Results of Operations

 

Sales, net

 

Our net sales are comprised of three main markets: medical, hearing health, and professional audio communications. Below is a summary of our sales by main markets for the three and nine months ended September 30, 2011 and 2010:

 

                Change  
Three months ended September 30   2011     2010     Dollars     Percent  
Medical   $ 5,833     $ 6,400     $ (567 )     (8.9% )
Hearing Health     4,900       4,903       (3 )     (0.0% )
Professional Audio Communications     3,140       3,424       (284 )     (8.3% )
Consolidated Net Sales   $ 13,873     $ 14,727     $ (854 )     (5.8% )
                                 
Nine months ended September 30                                
Medical   $ 17,016     $ 19,426     $ (2,410 )     (12.4% )
Hearing Health     15,613       15,192       421       2.8%  
Professional Audio Communications     8,955       9,597       (642 )     (6.7% )
Total Consolidated Net Sales   $ 41,584     $ 44,215     $ (2,631 )     (5.9% )

 

For the three and nine months ended September 30, 2011, we experienced decreases of 9 percent and 12 percent, respectively, in net sales in the medical equipment market compared to the same periods in 2010 as a direct result of regulatory lead times and anticipated temporary fluctuations in demand. While we are seeing customers continue to reengage in new programs, persisting economic softness and regulatory delays has caused many patients to defer discretionary medical procedures, and hospitals and doctors to cut back on purchases of legacy med-tech products. As a result, during the course of 2011, a few large medical customers experienced temporary fluctuations in demand and are working through inventory levels. The Company believes this lull is temporary and that order patterns will normalize in early 2012.

 

Management believes there is an industry-wide trend toward further miniaturization and ambulatory operation enabled by wireless connectivity, referred to as bio-telemetry, which in the past resulted in further growth in our medical business. Additionally, we are actively involved with Medtronic for future development of next-generation wireless glucose monitors.

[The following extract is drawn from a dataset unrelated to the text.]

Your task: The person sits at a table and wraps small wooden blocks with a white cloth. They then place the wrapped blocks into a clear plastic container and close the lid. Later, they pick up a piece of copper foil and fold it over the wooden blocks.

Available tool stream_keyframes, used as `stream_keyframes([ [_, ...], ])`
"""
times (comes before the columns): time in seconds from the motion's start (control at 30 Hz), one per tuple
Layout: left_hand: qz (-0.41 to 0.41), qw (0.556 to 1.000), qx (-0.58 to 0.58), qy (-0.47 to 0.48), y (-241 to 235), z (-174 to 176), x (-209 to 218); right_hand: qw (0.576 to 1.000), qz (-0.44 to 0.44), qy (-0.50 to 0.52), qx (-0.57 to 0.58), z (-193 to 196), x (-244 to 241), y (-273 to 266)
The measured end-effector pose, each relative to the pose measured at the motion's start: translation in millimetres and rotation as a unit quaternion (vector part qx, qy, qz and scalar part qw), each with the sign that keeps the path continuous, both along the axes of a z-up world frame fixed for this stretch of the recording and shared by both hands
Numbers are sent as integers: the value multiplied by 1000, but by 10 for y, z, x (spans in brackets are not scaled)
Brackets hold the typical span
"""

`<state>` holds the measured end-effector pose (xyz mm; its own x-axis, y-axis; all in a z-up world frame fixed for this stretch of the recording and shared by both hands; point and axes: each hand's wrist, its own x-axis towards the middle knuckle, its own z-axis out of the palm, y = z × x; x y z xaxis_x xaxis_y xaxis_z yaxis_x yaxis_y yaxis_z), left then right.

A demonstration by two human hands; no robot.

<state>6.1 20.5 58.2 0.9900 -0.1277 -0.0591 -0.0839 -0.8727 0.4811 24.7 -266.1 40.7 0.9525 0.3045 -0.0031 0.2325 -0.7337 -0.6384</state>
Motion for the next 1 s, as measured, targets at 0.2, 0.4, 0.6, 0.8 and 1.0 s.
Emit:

We are also working with our strategic partner, AME, on proprietary biotelemetry technologies that will enable us to develop new devices that connect patients and care givers, providing critical information and feedback.

 

Net sales in our hearing health business for the three and nine months ended September 30, 2011 remained flat and increased 3 percent, respectively, compared to the same periods in 2010 driven by growth in our DSP circuits, partially offset by temporary declines in legacy products. We believe long term prospects in our hearing health business remain strong as we continue to develop and launch advanced technologies, such as our nanoDSP, Overtus, APT and Lumen products, which will enhance the performance of hearing devices. In addition, we believe that the hi HealthInnovations agreement holds tremendous potential. Further, we believe the market indicators in the hearing health industry, including the aging world population, suggest long-term industry growth.

 

Net sales to the professional audio device sector decreased 8 percent and 7 percent, respectively, for the three and nine months ended September 30, 2011 compared to the same periods in 2010. We believe that the primary driver of the decrease was due to the possible U.S. government shutdown and budgetary approval process which delayed our contract product launches with certain government organizations. We believe our extensive portfolio of communication devices that are portable, smaller and perform well in noisy or hazardous environments will provide for future long-term growth in this market.

 

Gross profit

Gross profit, both in dollars and as a percent of sales, for the three and nine months ended September 30, 2011 and 2010, was as follows:

 

    2011     2010     Change  
Three months ended September 30   Dollars     Percent
of Sales
    Dollars     Percent
of Sales
    Dollars     Percent  
Gross profit   $ 3,084       22.2 %   $ 3,815       25.9 %   $ (731 )     (19.2 %)
                                                 
Nine months ended September 30                                                
Gross profit   $ 9,323       22.4 %   $ 11,522       26.1 %   $ (2,199 )     (19.1 %)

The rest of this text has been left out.